From childhood's hour I have not been
As others were - I have not seen
As others saw - I could not bring
My passions from a common spring -
From the same source I have not taken
My sorrow - I could not awaken
My heart to joy at the same tone -
And all I lov'd - I lov'd alone -
Then - in my childhood - in the dawn
Of a most stormy life - was drawn
From ev'ry depth of good and ill
The mystery which binds me still -
From the torrent, or the fountain -
From the red cliff of the mountain -
From the sun that 'round me roll'd
In its autumn tint of gold -
From the lightning in the sky
As it pass'd me flying by -
From the thunder, and the storm -
And the cloud that took the form
(When the rest of Heaven was blue)
Of a demon in my view -

*  *  *

(And I just did that for my own benefit, folks.)

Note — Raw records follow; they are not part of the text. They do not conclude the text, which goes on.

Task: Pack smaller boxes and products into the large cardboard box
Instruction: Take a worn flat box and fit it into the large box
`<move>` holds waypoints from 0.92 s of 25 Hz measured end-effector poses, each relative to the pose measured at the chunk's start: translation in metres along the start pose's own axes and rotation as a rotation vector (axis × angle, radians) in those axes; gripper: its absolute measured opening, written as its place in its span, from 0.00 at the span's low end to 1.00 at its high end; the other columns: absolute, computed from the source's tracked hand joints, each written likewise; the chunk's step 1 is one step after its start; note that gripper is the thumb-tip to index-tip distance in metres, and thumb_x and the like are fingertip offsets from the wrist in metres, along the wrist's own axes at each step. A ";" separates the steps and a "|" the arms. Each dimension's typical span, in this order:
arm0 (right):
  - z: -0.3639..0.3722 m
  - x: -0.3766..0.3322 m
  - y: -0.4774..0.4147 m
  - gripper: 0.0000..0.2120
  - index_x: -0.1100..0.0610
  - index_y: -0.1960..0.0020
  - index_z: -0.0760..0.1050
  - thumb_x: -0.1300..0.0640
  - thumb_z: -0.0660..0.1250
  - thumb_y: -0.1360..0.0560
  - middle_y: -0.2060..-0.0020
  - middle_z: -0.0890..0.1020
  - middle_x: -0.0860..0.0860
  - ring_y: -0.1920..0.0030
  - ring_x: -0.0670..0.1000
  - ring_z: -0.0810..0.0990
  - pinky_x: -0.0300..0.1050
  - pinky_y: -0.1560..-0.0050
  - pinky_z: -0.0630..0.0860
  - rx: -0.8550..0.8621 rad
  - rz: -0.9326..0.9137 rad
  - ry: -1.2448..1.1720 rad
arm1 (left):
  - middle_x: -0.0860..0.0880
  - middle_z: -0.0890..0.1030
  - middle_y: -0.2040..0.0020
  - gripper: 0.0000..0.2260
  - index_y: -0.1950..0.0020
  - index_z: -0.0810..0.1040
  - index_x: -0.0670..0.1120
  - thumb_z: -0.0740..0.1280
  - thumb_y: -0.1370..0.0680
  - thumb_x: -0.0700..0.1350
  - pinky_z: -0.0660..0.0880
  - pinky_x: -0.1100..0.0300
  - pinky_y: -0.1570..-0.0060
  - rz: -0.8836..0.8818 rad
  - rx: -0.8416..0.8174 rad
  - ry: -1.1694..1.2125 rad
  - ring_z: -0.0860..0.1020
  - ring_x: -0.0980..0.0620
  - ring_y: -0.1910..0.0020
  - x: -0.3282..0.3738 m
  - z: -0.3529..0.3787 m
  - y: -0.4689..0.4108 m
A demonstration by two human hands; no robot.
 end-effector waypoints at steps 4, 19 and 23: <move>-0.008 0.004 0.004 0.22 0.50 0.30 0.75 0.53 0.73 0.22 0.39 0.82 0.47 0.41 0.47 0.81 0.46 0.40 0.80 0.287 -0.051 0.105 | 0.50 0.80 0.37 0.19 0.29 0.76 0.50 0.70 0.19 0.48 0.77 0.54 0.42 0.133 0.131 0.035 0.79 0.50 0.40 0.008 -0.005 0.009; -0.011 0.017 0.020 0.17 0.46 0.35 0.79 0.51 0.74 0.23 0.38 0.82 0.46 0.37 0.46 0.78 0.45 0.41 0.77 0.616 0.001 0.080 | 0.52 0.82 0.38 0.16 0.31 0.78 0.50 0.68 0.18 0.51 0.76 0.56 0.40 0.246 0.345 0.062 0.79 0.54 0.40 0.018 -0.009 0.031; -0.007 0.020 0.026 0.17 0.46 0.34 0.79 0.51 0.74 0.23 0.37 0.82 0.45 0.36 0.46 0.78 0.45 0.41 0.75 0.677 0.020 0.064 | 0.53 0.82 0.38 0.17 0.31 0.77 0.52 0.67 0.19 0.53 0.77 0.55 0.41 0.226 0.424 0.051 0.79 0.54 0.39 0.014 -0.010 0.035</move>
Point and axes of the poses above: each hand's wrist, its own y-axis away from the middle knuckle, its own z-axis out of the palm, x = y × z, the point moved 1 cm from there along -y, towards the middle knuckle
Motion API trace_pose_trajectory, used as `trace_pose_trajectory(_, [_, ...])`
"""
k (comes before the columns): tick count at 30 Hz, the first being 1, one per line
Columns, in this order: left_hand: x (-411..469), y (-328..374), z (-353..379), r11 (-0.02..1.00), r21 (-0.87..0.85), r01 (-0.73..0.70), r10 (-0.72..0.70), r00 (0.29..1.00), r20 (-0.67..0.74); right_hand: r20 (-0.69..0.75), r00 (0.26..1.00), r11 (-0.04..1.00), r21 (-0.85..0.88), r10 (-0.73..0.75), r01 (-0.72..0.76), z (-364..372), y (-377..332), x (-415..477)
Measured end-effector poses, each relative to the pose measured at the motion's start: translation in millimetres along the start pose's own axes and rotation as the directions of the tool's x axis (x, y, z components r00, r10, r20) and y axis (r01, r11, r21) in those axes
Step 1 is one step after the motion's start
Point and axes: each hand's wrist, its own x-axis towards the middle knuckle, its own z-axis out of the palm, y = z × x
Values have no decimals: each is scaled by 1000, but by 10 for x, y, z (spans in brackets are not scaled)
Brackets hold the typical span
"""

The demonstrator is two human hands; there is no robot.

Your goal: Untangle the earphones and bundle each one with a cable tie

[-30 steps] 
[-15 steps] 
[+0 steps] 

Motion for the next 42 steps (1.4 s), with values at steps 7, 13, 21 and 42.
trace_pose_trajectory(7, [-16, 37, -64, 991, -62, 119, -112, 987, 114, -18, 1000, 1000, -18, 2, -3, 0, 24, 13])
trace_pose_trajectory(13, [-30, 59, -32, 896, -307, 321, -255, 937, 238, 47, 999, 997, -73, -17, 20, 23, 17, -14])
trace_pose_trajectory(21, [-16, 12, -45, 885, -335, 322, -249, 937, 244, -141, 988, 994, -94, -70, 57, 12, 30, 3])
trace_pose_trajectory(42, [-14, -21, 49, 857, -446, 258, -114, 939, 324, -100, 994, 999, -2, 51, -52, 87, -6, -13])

While I don't have anything new to add regarding interpretation, I do have questions regarding Poe's use of punctuation in this piece, specifically the dashes here.

smile.

After Kamla successfully convinced me that dashes were more effective than the ellipses in my own work, I was wondering if anyone else here could expound upon that.

I see instances in this where a comma might do to marry the ideas, but then is it a device of emphasis to use the dash in its stead?

I particularly like the use of it at the end, however, as it leads the reader to surmise a conclusion for themselves while it implies that there is indeed MORE.

So, any thoughts on the punctuation aspect of "Alone"?

*  *  *

And as an aside, I'd like to thank you, Michael for your presentation here, and Brian for the idea.

Smile. This poem was my second assignment for my literature portion of my daughter's homeschooling program, and the sound of her fingers happy typing is music to my ears.

This is great.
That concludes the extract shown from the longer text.